Stracciata, para quienes todavía no lo saben, es esa maravilla culinaria que parece un secreto bien guardado, escondido en las colinas de Apulia, Italia. El 'quién' detrás de esta delicia son los queseros italianos que, con paciencia artesanal y siglos de tradición, crean un queso fresco, hecho a partir del cuajo de la leche de vaca. Esta maravilla tiene el 'cuándo' de sus orígenes: el siglo XX, un período clave cuando innovación y tradición se encontraron en una utopía láctea. El 'dónde', por supuesto, es el sur de Italia, donde cualquiera que se precie de buen gusto sabe que las cosas deliciosas surgen y se popularizan. ¿El 'por qué'? Porque alguna vez, alguien pensó que cortar la mozzarella en tiras y mezclarla con crema fresca era una idea genial. ¡Y acertó!
Ahora, vamos a hablar de por qué cualquier otro snack ahora palidece en comparación con este hallazgo. Imagina una textura sedosa y un sabor tan genuino, tan lácteo pero delicado, que desafía las convenciones de las meras 'tapas'. Stracciata, como la mayoría de las delicias allá en Italia, es un arte, una obra maestra, no solo un simple aperitivo.
En un mundo donde a diario nos inundan productos ultraprocesados y de extraño aspecto, saber que aún hay cosas naturales y hechas a mano es un consuelo. El efecto calmante de saber que, en alguna parte, un artesano está hilando magia con leche y crema, no tiene comparación. Su sabor es tan rico y su textura tan cremosa que es imposible no hacerse adicto.
Comer stracciata es una declaración, una manera de decir “Prefiero lo auténtico sobre lo artificial”. Por supuesto, esta declaración puede ser interpretada de muchas maneras, especialmente en una era donde preferir lo tradicional puede ser visto como algo anticuado o incluso políticamente incorrecto por algunos.
Al igual que otros productos icónicos italianos, stracciata se ha mantenido fiel a su origen.

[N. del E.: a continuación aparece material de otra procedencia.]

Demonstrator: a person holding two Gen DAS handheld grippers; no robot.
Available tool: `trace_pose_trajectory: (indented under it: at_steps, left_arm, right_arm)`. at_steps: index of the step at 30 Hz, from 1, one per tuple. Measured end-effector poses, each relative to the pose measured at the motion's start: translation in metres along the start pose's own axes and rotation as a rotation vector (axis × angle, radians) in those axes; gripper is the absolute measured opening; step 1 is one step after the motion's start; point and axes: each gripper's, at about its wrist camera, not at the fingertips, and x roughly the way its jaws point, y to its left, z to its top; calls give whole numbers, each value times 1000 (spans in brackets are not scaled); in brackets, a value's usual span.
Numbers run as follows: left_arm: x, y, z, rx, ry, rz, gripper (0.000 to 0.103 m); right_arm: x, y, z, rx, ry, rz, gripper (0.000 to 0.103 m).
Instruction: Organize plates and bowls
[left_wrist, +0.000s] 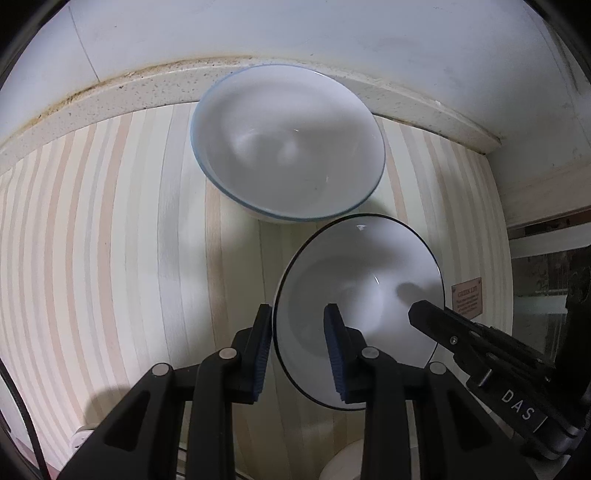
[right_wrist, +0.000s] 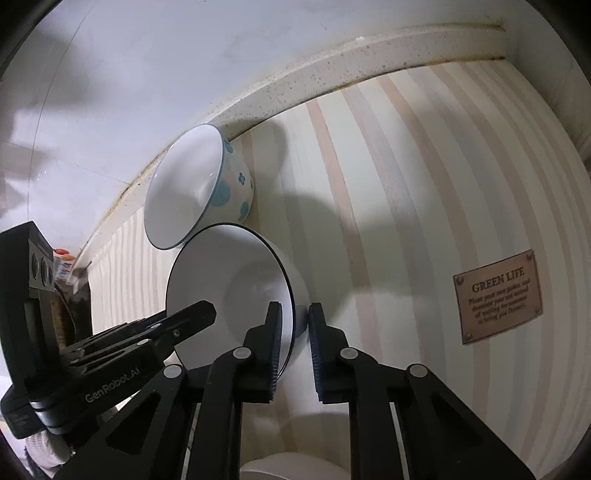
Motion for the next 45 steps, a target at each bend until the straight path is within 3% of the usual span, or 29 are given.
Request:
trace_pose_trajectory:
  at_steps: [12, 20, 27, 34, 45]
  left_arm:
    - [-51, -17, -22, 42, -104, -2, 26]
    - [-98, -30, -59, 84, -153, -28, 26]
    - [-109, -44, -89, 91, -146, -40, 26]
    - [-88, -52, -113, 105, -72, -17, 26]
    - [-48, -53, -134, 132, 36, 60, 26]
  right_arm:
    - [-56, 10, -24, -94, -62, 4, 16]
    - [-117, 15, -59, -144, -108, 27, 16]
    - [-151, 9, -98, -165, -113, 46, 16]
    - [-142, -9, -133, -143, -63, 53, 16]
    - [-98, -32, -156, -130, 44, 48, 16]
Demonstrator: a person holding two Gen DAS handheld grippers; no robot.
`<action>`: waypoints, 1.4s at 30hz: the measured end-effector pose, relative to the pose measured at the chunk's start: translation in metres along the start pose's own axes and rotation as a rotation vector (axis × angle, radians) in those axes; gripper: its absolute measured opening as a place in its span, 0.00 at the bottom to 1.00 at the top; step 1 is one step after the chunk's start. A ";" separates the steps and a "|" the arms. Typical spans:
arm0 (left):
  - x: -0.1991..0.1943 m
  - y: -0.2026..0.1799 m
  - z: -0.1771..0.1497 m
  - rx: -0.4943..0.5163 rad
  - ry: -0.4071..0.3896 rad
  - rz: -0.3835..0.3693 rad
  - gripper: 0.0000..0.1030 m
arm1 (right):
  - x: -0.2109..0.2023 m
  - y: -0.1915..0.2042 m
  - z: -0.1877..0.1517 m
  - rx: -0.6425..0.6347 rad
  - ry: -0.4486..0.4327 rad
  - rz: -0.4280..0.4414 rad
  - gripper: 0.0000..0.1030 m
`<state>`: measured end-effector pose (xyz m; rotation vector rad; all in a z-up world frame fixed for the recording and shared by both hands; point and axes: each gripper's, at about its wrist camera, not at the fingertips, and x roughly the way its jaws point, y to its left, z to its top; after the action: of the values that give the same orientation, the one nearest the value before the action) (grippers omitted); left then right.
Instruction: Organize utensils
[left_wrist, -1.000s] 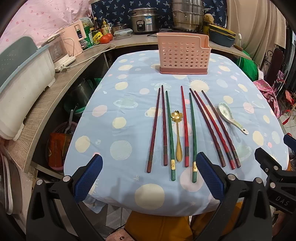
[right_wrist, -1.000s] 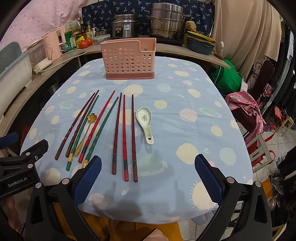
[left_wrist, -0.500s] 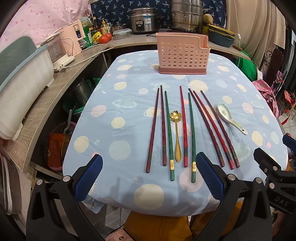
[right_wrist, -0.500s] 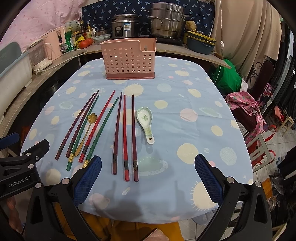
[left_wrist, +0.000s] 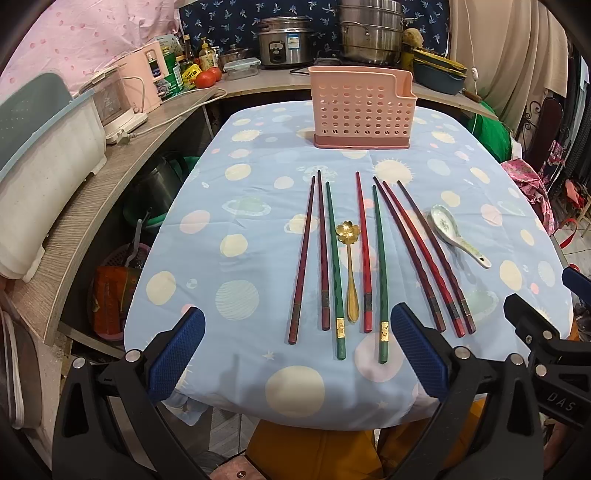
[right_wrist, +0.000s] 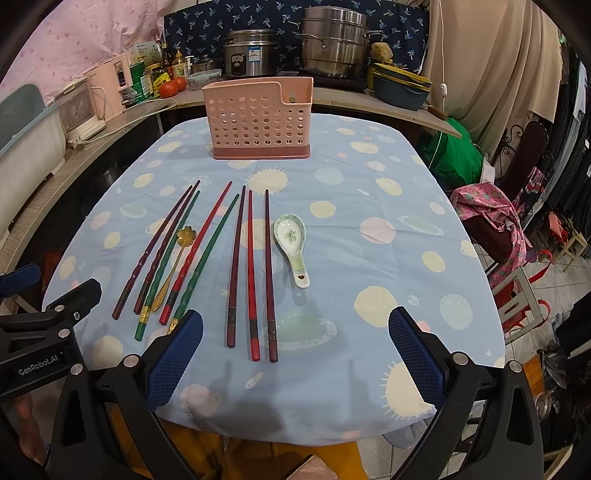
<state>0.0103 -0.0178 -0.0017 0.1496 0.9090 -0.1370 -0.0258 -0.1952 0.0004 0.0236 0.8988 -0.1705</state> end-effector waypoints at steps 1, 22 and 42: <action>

No vas a encontrar versiones orgánicas excesivamente caras en cada esquina de supermercado como sucede con tantos productos gourmet. No, la stracciata es un lujo, sí, pero no necesita envolverse en el manto de lo 'fashion'. Es queso, puro y simple, y así es feliz de quedarse.
Aquí va un consejo que no falla: disfruta la stracciata con un sutil aceite de oliva y una pizca de sal. Añade un poco de albahaca fresca para un golpe de frescura, ¿o por qué no un toque de pimienta negra, para los menos convencionales? Cada bocado es un viaje hacia el lugar donde nació y te invita a saborear una parte de Italia sin tener que pagar ese costoso pasaje de avión.
Y vamos, si bien es posible que no encuentres stracciata en cualquier tienda de tu barrio, vale la pena buscarla. Además, si te consideras una persona de buen gusto, es probable que ya estés pensando en cómo impresionar a tus amigos con este nuevo descubrimiento. Nada dice más 'sofisticado' que aparecer en una cena con un bol de stracciata fresca, mientras todos los demás compiten por el título de mejor vinagre balsámico.
Italia nos ha dado cosas increíbles a lo largo de la historia: el Renacimiento, el espresso, las malas copias de los relojes Rolex. Sin embargo, en cuanto a comida, la stracciata es insuperable. Es la realeza de los aperitivos, una desviación de la norma que mantiene nuestro paladar agradecido y nuestras almas saciadas. Es más que probable que este placer no inunde las cadenas de fast-food, y estamos agradecidos por ello. Su exclusividad lo hace deseable, más allá de las modas y las tendencias.
Stracciata no necesita travestirse como una moda pasajera, sino que se deja saborear como ese pequeño lujo que habita en nuestra nevera, esperando a ser descubierto, como el diamante en bruto que realza cualquier ocasión. Es timepo de dejar de lado esos sucedáneos y aprecier el queso en su máxima expresión: natural, cremoso, auténtico.
Porque, al fin y al cabo, aún hay cosas que se escapan a la etiqueta de lo 'trendy', y en este caso, es una realidad que apela a todos nuestros sentidos. Pompeya no se construyó en un día, ni la stracciata tampoco, y eso es algo que siempre merece respeto.